Under the metric_options, an entry can be added with the metric_name to be updated. It would just work with num_samples, but defined like this it shouldn't need more updates. Otherwise, the num_samples can be informed using the metric_name.

HuggingFaceDocBuilderDev · 2025-02-10T11:13:36Z

The docs for this PR live here. All of your documentation changes will be reflected on that endpoint. The docs are available until 30 days after the last update.

…s_at_k

NathanHB · 2025-02-11T13:39:15Z

Hi ! Thanks for the PR.
To select dates, I think the only way would be to select the right dataset splits in the task config, there is no way of doing it form the cli.
For different prompts, it's not possible to do at runtime, you need to define it at the task level.

src/lighteval/tasks/extended/lcb/main.py

…of generations

…om the yaml file

plaguss · 2025-02-14T16:43:11Z

There's a job currently running with the following command:

lighteval vllm \
    "lcb.yaml" \
    "extended|lcb:codegeneration|0|0" \
    --custom-tasks src/lighteval/tasks/extended/lcb/main.py \
    --system-prompt "A conversation between User and Assistant. The user asks a question, and the Assistant solves it. The assistant first thinks about the reasoning process in the mind and then provides the user with the answer.\n\n" \
    --output-dir $OUTPUT_DIR \
    --save-details

and yaml file:

model:
  base_params:
    model_args: "pretrained=deepseek-ai/DeepSeek-R1-Distill-Qwen-1.5B,dtype=bfloat16,tensor_parallel_size=4,max_model_length=32768,gpu_memory_utilisation=0.8"
  generation:
    temperature: 0.6
    top_p: 0.95

Will let the PR ready for review once a full run completes.
It's been running for 4.5 hours and seems to be half way in the generations, and GPU utilization look like this:

lewtun · 2025-02-15T21:47:08Z

Hi @plaguss @NathanHB will it be possible to run this eval without needing a YAML file?

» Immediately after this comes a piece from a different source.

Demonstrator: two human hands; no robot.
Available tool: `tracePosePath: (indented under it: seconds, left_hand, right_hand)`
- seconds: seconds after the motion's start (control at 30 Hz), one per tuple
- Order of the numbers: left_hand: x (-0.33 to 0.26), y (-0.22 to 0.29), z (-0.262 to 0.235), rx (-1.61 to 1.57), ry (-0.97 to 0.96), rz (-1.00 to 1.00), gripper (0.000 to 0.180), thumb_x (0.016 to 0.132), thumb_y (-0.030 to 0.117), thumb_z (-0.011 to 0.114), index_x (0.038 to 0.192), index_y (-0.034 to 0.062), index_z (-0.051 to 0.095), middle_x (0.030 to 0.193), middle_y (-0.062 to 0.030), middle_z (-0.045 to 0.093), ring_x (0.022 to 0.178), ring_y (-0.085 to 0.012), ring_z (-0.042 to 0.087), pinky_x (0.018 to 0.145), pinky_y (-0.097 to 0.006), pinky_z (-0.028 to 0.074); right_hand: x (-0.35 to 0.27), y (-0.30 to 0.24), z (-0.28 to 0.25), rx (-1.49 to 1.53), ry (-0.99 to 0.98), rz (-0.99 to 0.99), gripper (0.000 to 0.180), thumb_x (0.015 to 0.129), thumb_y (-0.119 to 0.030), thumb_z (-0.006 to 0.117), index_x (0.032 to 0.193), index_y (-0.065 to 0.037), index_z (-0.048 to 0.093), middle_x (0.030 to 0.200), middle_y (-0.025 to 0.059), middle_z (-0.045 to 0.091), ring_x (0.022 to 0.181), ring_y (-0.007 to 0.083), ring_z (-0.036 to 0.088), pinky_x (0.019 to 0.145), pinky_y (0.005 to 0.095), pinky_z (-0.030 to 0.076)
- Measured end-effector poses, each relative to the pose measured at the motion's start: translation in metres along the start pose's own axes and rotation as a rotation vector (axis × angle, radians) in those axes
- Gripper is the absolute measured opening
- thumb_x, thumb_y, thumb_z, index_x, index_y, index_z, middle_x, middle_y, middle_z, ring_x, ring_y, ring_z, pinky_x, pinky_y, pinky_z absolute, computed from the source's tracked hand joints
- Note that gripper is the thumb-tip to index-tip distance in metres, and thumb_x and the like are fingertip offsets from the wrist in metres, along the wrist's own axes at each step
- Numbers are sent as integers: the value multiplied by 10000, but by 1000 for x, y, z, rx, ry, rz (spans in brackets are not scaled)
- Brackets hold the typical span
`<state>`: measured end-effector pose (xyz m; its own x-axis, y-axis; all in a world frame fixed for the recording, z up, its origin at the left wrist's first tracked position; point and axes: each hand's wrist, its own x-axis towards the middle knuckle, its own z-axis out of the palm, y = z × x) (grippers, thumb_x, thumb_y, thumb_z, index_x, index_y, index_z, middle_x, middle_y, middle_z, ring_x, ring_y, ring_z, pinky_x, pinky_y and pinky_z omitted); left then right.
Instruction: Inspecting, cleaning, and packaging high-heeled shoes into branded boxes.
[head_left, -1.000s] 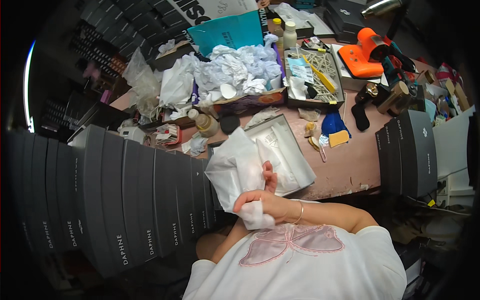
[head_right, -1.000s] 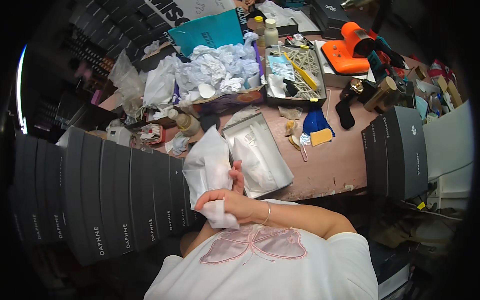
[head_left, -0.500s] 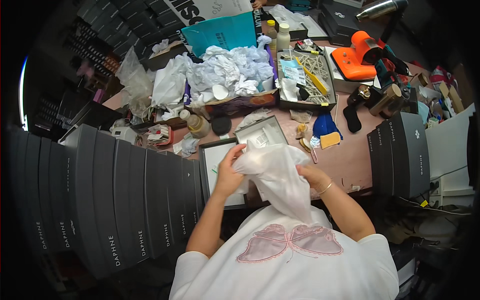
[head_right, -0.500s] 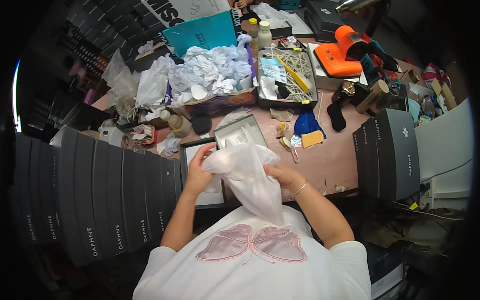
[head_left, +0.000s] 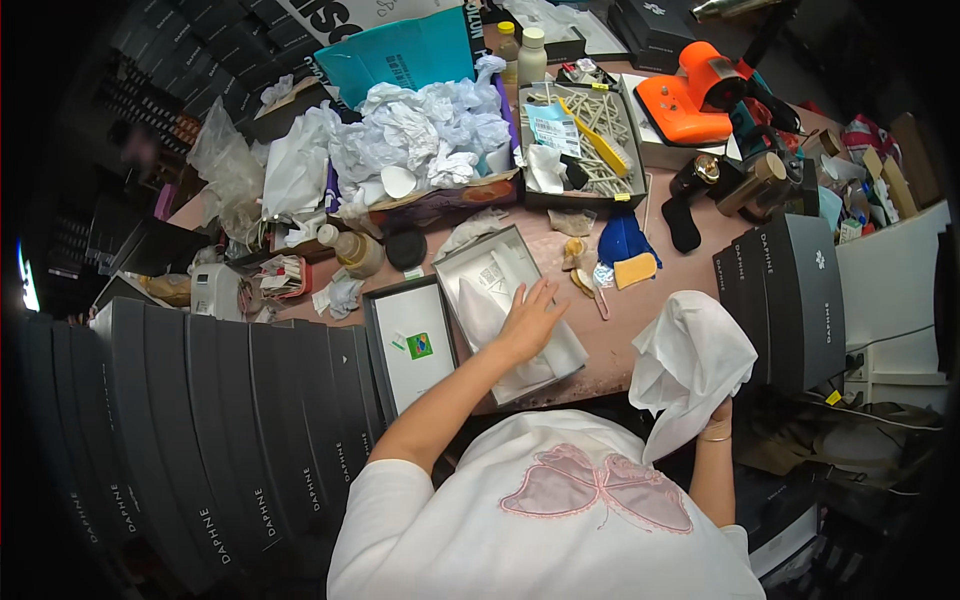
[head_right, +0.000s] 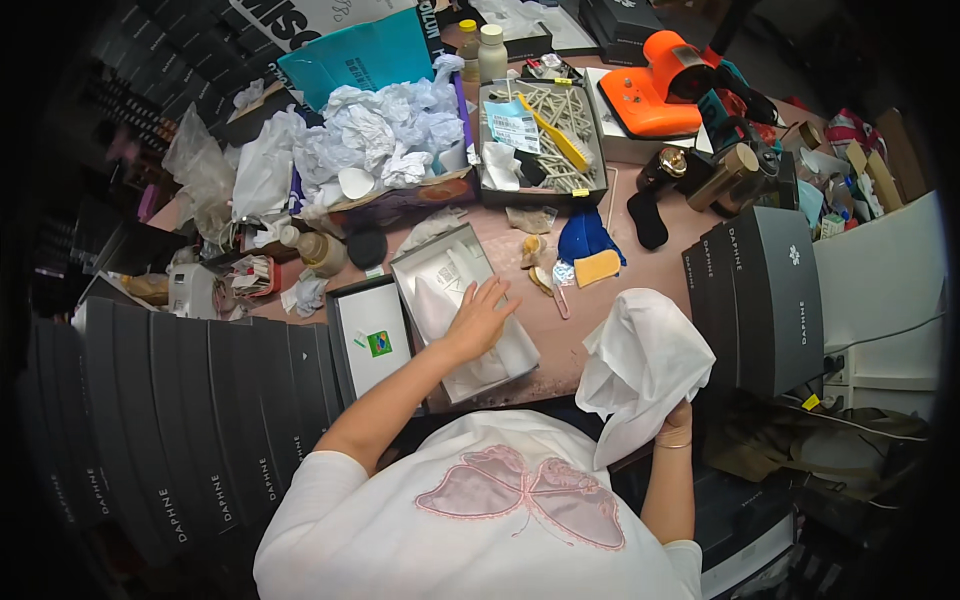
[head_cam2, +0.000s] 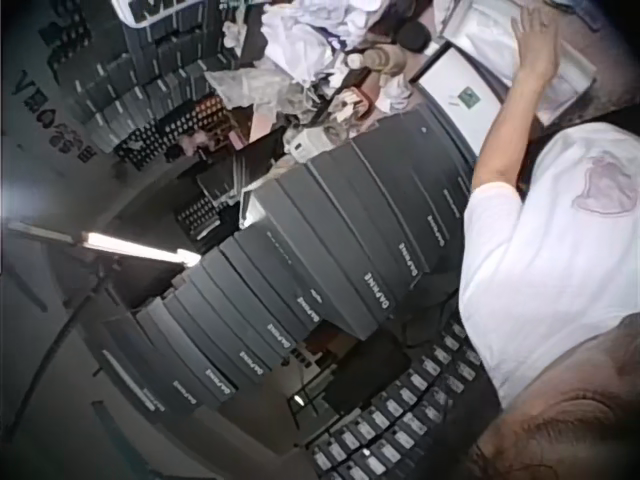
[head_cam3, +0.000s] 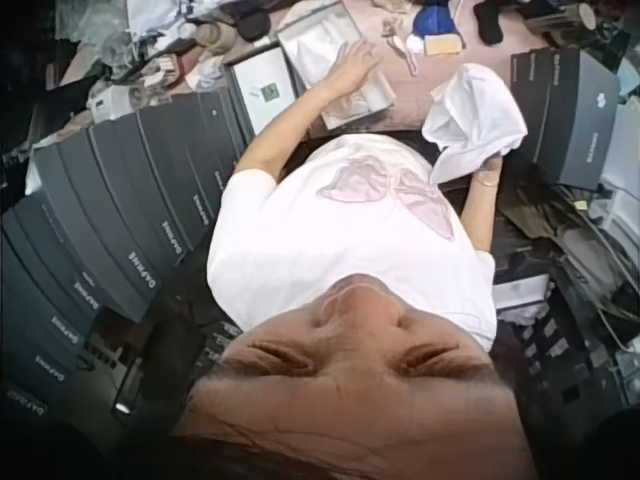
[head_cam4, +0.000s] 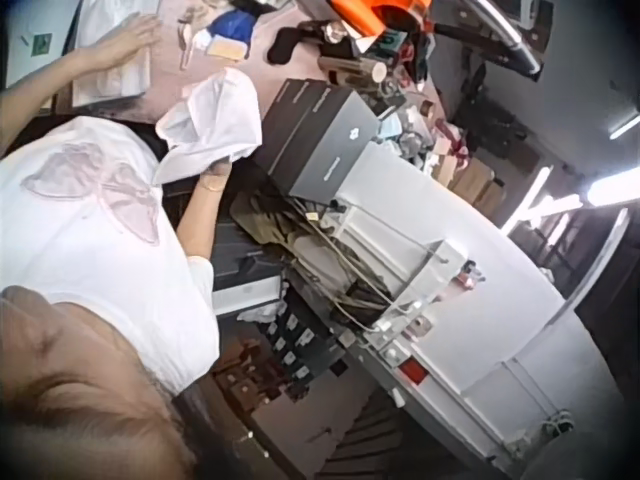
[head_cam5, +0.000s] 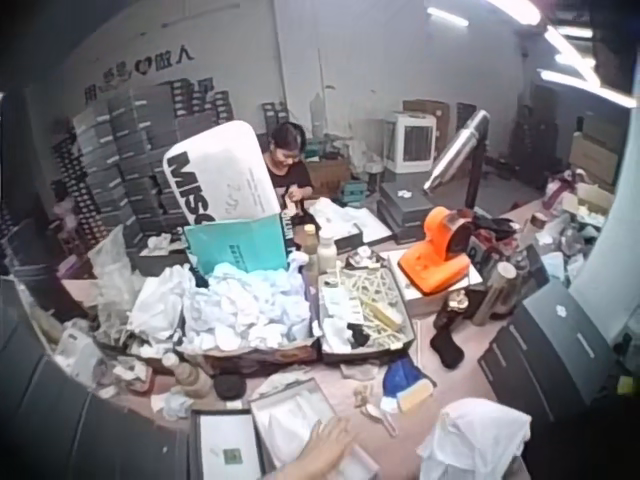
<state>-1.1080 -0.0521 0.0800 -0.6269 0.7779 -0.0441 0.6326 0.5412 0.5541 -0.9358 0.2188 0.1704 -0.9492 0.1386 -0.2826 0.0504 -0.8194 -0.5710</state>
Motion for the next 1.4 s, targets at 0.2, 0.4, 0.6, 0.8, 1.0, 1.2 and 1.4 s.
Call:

The reason I ask is that all of our codebases assume one can run lighteval vllm {ARGS} where we just populate {ARGS} at runtime. Having a YAML adds another layer of complexity, where we would need to grep / regex the model_args params and update them.

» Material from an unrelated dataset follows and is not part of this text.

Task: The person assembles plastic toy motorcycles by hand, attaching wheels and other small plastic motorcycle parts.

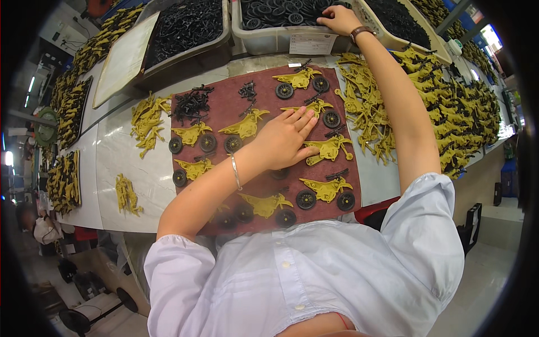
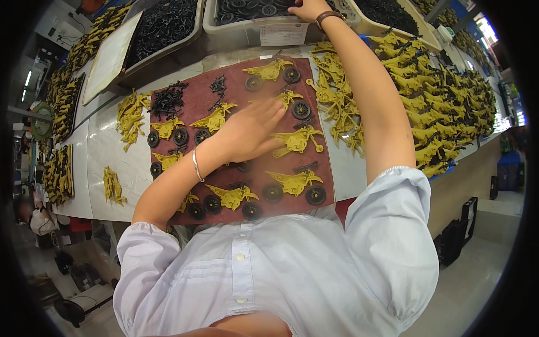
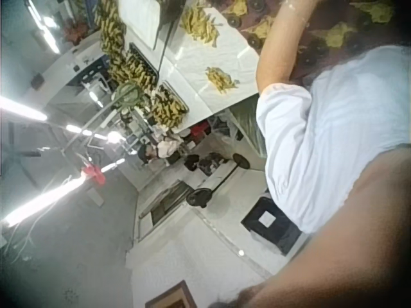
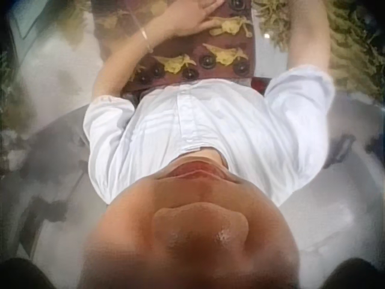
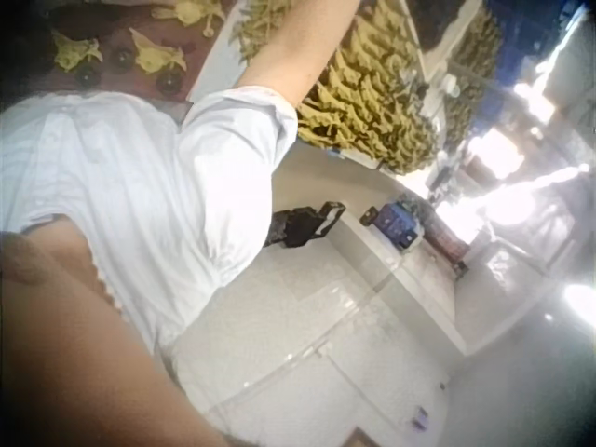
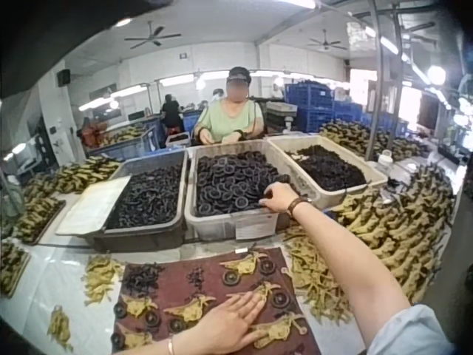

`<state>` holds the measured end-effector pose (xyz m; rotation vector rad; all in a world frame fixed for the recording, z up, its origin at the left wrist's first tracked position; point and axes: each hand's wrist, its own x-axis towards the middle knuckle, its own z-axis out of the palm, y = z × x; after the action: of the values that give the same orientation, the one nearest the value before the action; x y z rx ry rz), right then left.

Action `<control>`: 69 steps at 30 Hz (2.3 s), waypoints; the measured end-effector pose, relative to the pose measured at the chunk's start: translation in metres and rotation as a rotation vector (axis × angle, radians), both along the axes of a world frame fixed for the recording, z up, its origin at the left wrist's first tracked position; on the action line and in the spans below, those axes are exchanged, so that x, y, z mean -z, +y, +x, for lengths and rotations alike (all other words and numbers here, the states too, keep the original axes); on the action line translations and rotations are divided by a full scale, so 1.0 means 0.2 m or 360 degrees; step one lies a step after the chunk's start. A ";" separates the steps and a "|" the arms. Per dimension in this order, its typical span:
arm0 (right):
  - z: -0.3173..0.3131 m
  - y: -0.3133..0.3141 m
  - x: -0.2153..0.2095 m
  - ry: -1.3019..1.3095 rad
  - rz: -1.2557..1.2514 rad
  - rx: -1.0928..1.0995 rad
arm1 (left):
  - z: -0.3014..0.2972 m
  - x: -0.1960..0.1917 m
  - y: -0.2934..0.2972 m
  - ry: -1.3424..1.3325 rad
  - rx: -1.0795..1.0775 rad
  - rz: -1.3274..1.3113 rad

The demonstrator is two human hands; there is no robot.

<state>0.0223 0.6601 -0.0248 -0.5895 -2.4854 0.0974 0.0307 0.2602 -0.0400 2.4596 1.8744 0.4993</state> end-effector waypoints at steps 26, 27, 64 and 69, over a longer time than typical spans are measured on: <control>-0.11 0.03 -0.07 -0.0026 -0.0521 -0.0085 | 0.03 -0.24 -0.13 -0.0348 -0.0218 0.0184; -0.09 0.01 -0.08 0.0176 -0.0646 -0.0207 | 0.01 -0.24 -0.12 -0.0406 -0.0247 0.0207; 0.00 -0.70 -0.32 0.0536 -0.0698 -0.0338 | 0.03 -0.26 -0.31 -0.0978 -0.0435 -0.0215; 0.65 -1.08 -0.39 -0.0083 -0.1436 -0.0714 | 0.01 -0.24 -0.20 -0.0946 -0.0240 -0.0438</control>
<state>0.1526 0.4437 0.0523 -0.3461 -2.4868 1.4290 0.0326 0.2208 0.0073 1.7484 1.7305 0.8048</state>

Also, perhaps we can speed this up dramatically by using data_parallel_size instead of tensor_parallel_size for models that fit on a single H100 (i.e. use a full node with 8 copies)?

plaguss · 2025-02-16T08:05:50Z

Hi @plaguss @NathanHB will it be possible to run this eval without needing a YAML file?

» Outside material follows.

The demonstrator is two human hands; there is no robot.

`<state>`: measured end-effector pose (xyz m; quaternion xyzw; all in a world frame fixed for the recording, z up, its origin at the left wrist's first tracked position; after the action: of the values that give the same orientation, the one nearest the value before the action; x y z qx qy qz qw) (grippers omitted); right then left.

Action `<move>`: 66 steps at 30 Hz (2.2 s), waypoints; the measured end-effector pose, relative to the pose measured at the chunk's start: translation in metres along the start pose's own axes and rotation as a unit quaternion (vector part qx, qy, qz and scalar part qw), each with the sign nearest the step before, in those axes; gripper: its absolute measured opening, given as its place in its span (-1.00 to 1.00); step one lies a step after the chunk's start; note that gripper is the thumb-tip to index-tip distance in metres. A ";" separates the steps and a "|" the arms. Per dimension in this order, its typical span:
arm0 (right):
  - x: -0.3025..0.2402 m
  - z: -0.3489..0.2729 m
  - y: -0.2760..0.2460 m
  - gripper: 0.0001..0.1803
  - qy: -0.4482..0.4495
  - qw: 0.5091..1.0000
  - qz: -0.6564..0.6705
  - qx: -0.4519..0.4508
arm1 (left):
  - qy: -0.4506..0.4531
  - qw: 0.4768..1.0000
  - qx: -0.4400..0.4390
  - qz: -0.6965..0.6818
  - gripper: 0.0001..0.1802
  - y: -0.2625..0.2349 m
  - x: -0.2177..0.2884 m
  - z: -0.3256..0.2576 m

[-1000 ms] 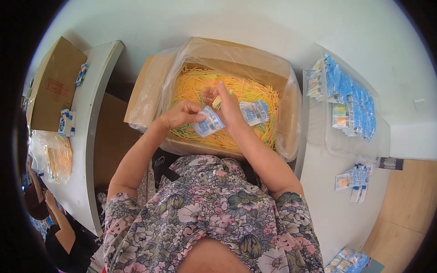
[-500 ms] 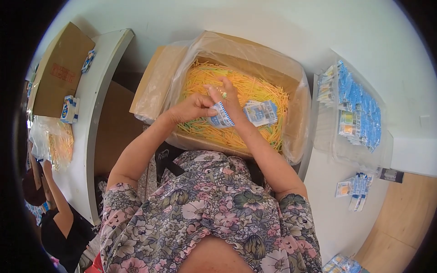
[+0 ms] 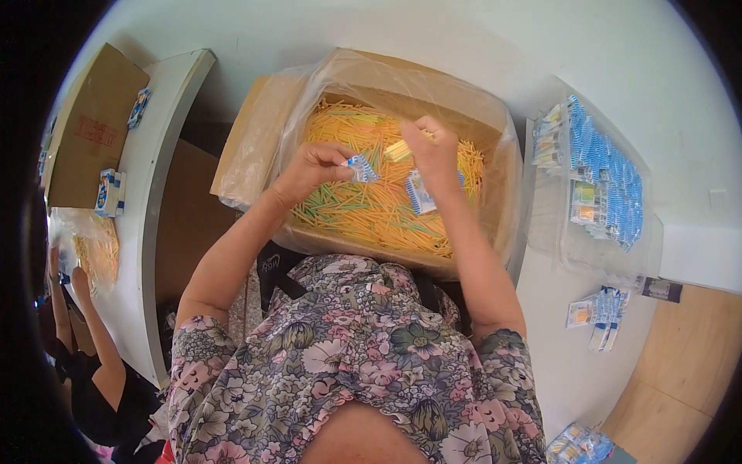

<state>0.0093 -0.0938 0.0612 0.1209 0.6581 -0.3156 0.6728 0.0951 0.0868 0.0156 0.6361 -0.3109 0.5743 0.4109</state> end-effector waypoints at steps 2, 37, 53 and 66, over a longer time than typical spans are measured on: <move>-0.010 -0.009 0.004 -0.82 0.135 0.969 0.180 -0.105 | -0.024 1.000 0.001 -0.018 -0.94 -0.001 -0.003 0.000; -0.027 -0.247 -0.303 -0.84 -0.045 0.863 -0.316 0.391 | 0.095 0.876 -0.100 0.462 -0.66 0.044 -0.042 0.050; 0.004 -0.256 -0.336 -0.66 -0.110 0.681 -0.584 0.427 | 0.004 0.816 0.031 0.578 -0.45 0.080 -0.079 0.092; -0.065 -0.131 -0.093 -0.72 -0.267 0.880 -0.386 0.074 | 0.298 0.774 0.046 0.557 -0.89 0.105 -0.034 0.068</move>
<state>-0.1468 -0.0725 0.1330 -0.1827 0.4225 -0.6184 0.6370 0.0314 -0.0244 -0.0011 0.1669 -0.4456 0.8774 0.0618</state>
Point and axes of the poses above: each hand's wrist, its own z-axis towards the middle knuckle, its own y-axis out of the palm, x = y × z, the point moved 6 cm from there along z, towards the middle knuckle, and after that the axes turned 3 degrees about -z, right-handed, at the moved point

The reason I ask is that all of our codebases assume one can run lighteval vllm {ARGS} where we just populate {ARGS} at runtime. Having a YAML adds another layer of complexity, where we would need to grep / regex the model_args params and update them.

Hi Lewis, I coulnd't find a way of passing the generation parameters in the CLI, which seem relevant for this model. I can update the code to pass them through ARGS (it should be here unless there's already a better way, @NathanHB?)

NEW:
I added the following logic to allow reading the arguments from the CLI to simplify things:

lighteval vllm \
    "pretrained=deepseek-ai/DeepSeek-R1-Distill-Qwen-1.5B,dtype=float16,data_parallel_size=4,max_model_length=32768,gpu_memory_utilisation=0.8,generation_parameters={temperature:0.7,top_p:5}" \
    "extended|lcb:codegeneration|0|0" \
    --custom-tasks src/lighteval/tasks/extended/lcb/main.py \
    --output-dir $OUTPUT_DIR \
    --save-details

Now we could read the generation parameters from the model args following this pattern, let me know what you both think.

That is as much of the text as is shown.